Wellington Professor Kevin Dew has dedicated his 21-year research career to helping understand the sociology of health and illness in New Zealand, especially the inequalities in our health care system.
That commitment has been recognised with an award for his outstanding contribution to health research excellence as an established researcher from the Health Research Council of New Zealand (HRC).
HRC Chief Executive Professor Kath McPherson presented Professor Dew with the award at a special ceremony at Victoria University of Wellington’s Law School this evening.
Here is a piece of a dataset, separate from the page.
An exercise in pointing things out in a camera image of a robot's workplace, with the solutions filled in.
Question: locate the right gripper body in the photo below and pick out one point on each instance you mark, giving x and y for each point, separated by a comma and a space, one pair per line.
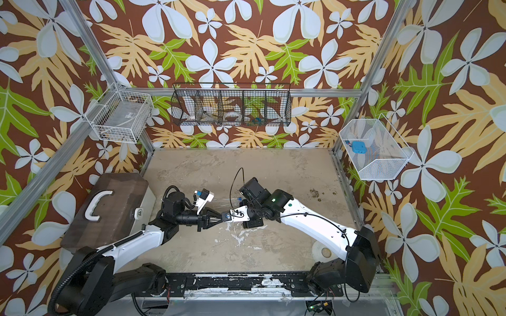
254, 212

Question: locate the blue object in basket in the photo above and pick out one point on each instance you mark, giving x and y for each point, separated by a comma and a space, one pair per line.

The ceremony celebrates research excellence at Victoria University of Wellington and 25 years of the HRC.
Professor Dew has been involved with 12 HRC-funded studies since 2002, ranging from identifying factors that enhance and hinder Māori health development to tracking communication between health professionals and patients in primary care.
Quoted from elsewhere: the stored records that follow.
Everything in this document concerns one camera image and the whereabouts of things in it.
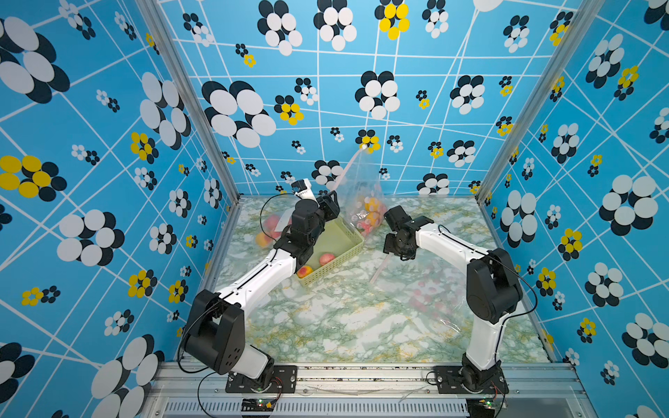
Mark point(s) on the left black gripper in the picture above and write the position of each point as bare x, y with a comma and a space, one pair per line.
330, 209

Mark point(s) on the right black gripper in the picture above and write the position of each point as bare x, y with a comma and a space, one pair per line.
408, 254

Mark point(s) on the pale green plastic basket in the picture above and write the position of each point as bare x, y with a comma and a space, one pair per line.
340, 239

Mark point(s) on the clear zip-top bag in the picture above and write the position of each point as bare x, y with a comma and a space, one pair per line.
275, 215

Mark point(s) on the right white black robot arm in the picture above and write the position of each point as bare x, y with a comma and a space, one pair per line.
492, 290

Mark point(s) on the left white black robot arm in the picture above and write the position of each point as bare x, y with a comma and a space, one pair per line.
215, 332

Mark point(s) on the pink peach front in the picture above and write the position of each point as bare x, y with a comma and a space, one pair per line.
326, 259

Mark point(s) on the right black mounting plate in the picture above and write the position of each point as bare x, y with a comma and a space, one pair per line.
467, 380

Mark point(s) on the black mounting plate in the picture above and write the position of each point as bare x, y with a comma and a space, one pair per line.
467, 380
278, 379

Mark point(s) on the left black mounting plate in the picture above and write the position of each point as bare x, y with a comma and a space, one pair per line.
278, 379

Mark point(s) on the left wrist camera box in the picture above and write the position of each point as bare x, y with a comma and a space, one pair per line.
302, 189

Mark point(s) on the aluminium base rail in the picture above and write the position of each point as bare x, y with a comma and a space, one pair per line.
375, 390

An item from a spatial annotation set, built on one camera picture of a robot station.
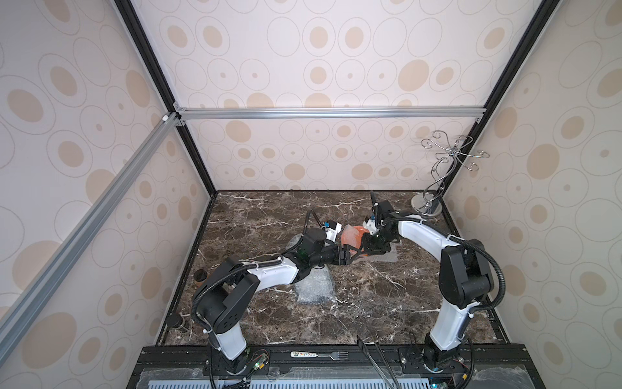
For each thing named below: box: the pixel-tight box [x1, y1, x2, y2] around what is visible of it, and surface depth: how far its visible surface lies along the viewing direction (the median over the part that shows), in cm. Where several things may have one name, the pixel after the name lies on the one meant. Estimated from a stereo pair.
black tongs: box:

One of Professor Dew’s main areas of research has focused on trying to understand the significant inequalities in cancer survival between Māori and non-Māori by looking at decision making in multidisciplinary teams, the cancer consultation process, and patient accounts of their cancer journey.
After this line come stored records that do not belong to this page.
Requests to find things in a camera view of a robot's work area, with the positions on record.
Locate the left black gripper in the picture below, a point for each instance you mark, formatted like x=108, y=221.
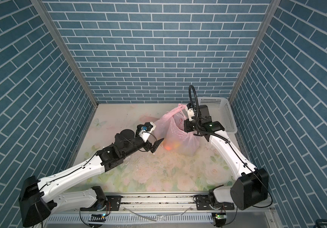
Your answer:
x=152, y=148

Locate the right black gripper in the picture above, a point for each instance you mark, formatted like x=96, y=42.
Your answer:
x=187, y=128

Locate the pink plastic bag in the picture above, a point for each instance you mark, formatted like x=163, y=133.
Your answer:
x=170, y=128

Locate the white plastic mesh basket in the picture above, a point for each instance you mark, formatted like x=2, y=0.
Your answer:
x=220, y=110

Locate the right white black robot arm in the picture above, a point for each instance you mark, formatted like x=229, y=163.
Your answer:
x=250, y=183

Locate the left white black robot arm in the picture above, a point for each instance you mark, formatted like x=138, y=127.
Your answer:
x=40, y=198

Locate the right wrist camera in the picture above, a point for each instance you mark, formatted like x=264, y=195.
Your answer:
x=190, y=113

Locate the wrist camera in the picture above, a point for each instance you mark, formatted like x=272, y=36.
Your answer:
x=144, y=130
x=190, y=113

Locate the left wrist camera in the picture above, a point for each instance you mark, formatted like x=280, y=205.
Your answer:
x=144, y=130

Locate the aluminium mounting rail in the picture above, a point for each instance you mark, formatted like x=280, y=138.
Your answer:
x=166, y=202

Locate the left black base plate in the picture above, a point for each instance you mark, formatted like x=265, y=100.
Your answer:
x=110, y=203

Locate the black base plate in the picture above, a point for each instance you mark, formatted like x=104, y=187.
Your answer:
x=110, y=203
x=205, y=202

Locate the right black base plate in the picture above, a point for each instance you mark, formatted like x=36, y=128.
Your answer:
x=205, y=202

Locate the white slotted cable duct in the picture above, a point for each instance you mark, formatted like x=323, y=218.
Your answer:
x=130, y=218
“Rather than overt discrimination being an issue that we should attend to, our research on the cancer journey shows that a number of ‘small’ influences can lead to inequities in cancer care, such as how health practitioners categorise people and a potential clash of understandings in relation to the roles that people take on when they enter the hospital system,” says Professor Dew.
Professor McPherson says Professor Dew’s detailed examination of the interactions between health professionals and patients has drawn heavily on conversation analysis, an approach that he has pioneered in New Zealand’s health care settings.
“As a result of this approach, Kevin co-founded and is co-director of the Applied Research on Communication in Health group based at Wellington Medical School. This group has built up a large collection of health professional and patient interactional data that is a very valuable resource for New Zealand’s research community,” says Professor McPherson.
Professor Dew says he was “bowled over” to get this award.
“I’m delighted that this award has gone to a sociologist, what’s more, a sociologist who has devoted his efforts to understanding social practices and their consequences. I think this signals that theoretically informed and methodologically sophisticated sociological research can sit alongside epidemiological research, clinical research and other forms of research that have traditionally received this sort of accolade,” says Professor Dew.
Victoria University’s Dr Kirsten Smiler (Te Aitanga a Mahaki, Rongowhakaata, Te Whakatōhea) was also honoured with a special acknowledgement for health research excellence as an emerging researcher for her work helping Māori deaf and hearing impaired tamariki (children) and their whānau.
Dr Smiler began her research career with the Deaf Studies Research Unit and the Health Services Research Centre at Victoria University of Wellington. She has since progressed her career with the support of a HRC Masters scholarship and PhD research fellowship, and currently, a HRC Erihapeti Rehu-Murchie Postdoctoral Scholarship.
Over the past 25 years there have been seismic shifts in support for deaf children in New Zealand, however, a question mark still looms over whether these shifts are enough for Māori deaf children. Dr Smiler’s postdoctoral study is contributing to a whānau ora approach to early intervention services for Māori deaf and hearing-impaired tamariki and their whānau.
“To have the HRC recognise my research through this special acknowledgement is almost surreal given my childhood experiences of being socialised in a language and culture that were not recognised – New Zealand Sign Language and Deaf culture – and wanting to learn my own language, Te Reo Māori, and yet having very little access outside educational contexts,” says Dr Smiler.
“For me, this work is an acknowledgement of the importance of whānau, language, and culture on our overall health and wellbeing. I feel extremely privileged to have been able to do this work.”